La visión ginocentrista viene determinada por una narración única sobre la violación, como si las diferencias entre los sexos se redujeran a la existencia de un sexo violable y un sexo violador
Como si de un búmeran se tratara, vuelve a ponerse de moda que la heterosexualidad masculina es un mecanismo de control de las mujeres… Suena muy absurdo y simplón, pero en una época donde el puritanismo se cuela en nuestras alcobas, los admiradores e imitadores de Monique Witt creen recuperar la última verdad universal. Aparecen también intervenciones supuestamente de ‘educación sexual’ o ‘educación en igualdad’ donde se afirma que ‘el amor mata’, llenando de miedo a las jóvenes y propiciando el germen de la guerra entre sexos.
Por este motivo, nunca está de más ubicar al personal: estamos en el siglo XXI y el sexo es una experiencia sumamente divertida para muchas mujeres, incluso cuando no se hace con el príncipe azul. Plantear las relaciones entre mujeres y hombres desde la desconfianza es una estrategia sumamente reaccionaria. Si bien la amenaza de violación es un miedo muy presente entre las mujeres, es tremendamente injusto que tengamos que seguir definiendo nuestra experiencia sexual en términos de sospecha y peligro. Quienes siguen empeñados en ‘liberar a las mujeres’ olvidan que allí y cuando definen nuestra sexualidad como un ‘valor público’ nos están objetivando e infantilizando. El carácter restrictivo con el que se habla de la sexualidad femenina no es una estrategia de empoderamiento sino de control.
El carácter restrictivo con el que se habla de la sexualidad femenina no es una estrategia de empoderamiento sino de control
Como comenté en un principio, pertenezco a una generación donde ser mujer joven y tener sexo se juzgaba como algo inmoral y sucio. ¡Por supuesto, todo esto era mucho más duro para quienes vivieron la época de la Guerra Civil y la transición! Por ello, me parece increíble que todavía hoy tengamos que defender la sexualidad de las mujeres de la corrección política, la represión y la censura. Estamos perdiendo la oportunidad de educar a los sexos en el conocimiento y la responsabilidad, en el placer y en el consentimiento.

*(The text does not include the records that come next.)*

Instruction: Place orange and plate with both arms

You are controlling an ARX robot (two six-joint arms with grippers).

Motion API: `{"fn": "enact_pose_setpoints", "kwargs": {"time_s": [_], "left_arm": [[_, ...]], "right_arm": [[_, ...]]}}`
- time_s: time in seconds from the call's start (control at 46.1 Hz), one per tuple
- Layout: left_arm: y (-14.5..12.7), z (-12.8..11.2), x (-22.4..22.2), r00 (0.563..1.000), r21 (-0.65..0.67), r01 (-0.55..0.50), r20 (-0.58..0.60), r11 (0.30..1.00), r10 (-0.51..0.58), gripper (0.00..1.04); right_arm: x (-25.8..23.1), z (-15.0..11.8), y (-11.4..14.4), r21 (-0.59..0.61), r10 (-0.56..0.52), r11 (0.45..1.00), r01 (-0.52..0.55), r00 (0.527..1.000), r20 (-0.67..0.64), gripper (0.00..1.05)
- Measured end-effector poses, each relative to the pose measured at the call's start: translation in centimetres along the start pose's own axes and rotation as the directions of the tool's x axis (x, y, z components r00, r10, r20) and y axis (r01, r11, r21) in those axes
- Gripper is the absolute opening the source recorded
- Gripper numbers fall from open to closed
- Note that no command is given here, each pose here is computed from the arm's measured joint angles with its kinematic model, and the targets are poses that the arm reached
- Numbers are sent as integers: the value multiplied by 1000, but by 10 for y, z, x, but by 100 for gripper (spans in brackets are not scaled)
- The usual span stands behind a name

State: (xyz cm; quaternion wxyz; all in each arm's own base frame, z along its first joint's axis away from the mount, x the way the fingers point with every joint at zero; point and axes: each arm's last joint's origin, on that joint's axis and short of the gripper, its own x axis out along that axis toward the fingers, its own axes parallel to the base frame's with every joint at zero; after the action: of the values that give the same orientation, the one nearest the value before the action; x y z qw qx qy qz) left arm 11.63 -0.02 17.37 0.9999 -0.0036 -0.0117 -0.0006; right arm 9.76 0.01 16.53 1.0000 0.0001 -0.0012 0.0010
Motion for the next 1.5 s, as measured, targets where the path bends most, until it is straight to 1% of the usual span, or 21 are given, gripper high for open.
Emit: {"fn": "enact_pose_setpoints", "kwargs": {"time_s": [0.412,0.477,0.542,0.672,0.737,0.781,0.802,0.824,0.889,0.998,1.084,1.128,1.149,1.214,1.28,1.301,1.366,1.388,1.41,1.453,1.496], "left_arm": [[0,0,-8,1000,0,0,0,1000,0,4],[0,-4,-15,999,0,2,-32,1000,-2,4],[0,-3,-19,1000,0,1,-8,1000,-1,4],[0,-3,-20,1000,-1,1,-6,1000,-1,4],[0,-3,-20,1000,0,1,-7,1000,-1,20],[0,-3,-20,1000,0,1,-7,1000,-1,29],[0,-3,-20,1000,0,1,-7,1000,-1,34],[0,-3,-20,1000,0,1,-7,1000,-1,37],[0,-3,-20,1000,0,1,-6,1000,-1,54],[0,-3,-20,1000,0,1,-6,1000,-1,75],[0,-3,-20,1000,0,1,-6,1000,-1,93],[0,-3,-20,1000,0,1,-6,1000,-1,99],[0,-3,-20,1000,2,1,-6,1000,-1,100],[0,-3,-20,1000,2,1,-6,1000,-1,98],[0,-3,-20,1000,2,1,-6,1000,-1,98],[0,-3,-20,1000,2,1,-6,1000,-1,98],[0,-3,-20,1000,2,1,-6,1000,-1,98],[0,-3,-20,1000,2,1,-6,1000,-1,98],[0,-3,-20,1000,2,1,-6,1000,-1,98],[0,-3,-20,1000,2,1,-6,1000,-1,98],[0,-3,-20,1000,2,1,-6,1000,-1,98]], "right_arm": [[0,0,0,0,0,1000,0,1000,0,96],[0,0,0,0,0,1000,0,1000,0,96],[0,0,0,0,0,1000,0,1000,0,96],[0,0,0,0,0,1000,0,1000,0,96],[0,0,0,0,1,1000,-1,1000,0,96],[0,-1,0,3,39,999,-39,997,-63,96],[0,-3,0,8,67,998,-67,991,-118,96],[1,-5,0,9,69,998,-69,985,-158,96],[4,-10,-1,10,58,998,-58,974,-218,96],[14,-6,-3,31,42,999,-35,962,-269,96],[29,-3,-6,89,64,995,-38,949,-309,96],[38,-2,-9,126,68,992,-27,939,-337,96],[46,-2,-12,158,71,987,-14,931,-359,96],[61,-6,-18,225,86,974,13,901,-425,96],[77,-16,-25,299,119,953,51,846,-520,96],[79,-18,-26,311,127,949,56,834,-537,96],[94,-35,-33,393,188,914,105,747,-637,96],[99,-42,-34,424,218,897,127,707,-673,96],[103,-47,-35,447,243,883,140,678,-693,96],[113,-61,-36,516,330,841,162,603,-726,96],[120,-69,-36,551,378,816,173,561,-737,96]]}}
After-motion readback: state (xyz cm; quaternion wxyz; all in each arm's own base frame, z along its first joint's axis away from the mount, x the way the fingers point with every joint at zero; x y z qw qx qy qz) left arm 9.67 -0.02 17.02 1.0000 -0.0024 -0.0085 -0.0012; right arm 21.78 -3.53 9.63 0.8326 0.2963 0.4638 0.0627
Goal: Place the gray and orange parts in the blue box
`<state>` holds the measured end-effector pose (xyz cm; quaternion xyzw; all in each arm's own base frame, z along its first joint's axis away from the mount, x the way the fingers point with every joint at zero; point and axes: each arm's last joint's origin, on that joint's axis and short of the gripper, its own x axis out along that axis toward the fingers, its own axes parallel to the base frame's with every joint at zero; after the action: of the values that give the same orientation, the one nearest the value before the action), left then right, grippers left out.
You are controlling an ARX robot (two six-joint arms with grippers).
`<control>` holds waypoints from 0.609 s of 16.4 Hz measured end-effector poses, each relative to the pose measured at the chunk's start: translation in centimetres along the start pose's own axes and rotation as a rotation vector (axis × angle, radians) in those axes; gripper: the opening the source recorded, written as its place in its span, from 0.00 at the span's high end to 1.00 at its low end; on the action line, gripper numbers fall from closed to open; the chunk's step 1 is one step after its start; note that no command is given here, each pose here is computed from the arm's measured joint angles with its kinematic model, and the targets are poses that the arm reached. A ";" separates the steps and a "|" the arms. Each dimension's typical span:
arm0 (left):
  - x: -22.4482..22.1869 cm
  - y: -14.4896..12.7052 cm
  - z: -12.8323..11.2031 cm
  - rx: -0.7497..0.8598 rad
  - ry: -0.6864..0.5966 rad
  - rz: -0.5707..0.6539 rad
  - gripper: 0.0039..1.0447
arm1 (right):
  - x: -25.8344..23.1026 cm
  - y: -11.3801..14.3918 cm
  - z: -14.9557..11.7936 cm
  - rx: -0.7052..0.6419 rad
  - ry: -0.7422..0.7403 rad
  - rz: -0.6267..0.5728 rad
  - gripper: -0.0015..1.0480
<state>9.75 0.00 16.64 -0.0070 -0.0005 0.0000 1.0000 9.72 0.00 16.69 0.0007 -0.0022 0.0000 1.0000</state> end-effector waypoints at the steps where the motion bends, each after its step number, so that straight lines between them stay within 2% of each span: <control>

Hoy me encantaría decirles a todas esas chicas que viven con miedo a su propia sexualidad que sean responsables, que asuman los riesgos, que se disfruten, que se liberen de todas las formas de tutelaje, tanto de las que se han impuesto tradicionalmente como de las progresistas. Amordazar nuestros deseos, calificarnos como sospechosas por mantener cierto tipo de relaciones o prácticas sexuales y adoctrinarnos en una supuesta cultura de la violación es una forma de dificultar la libertad de las mujeres. Habrá que rebelarse.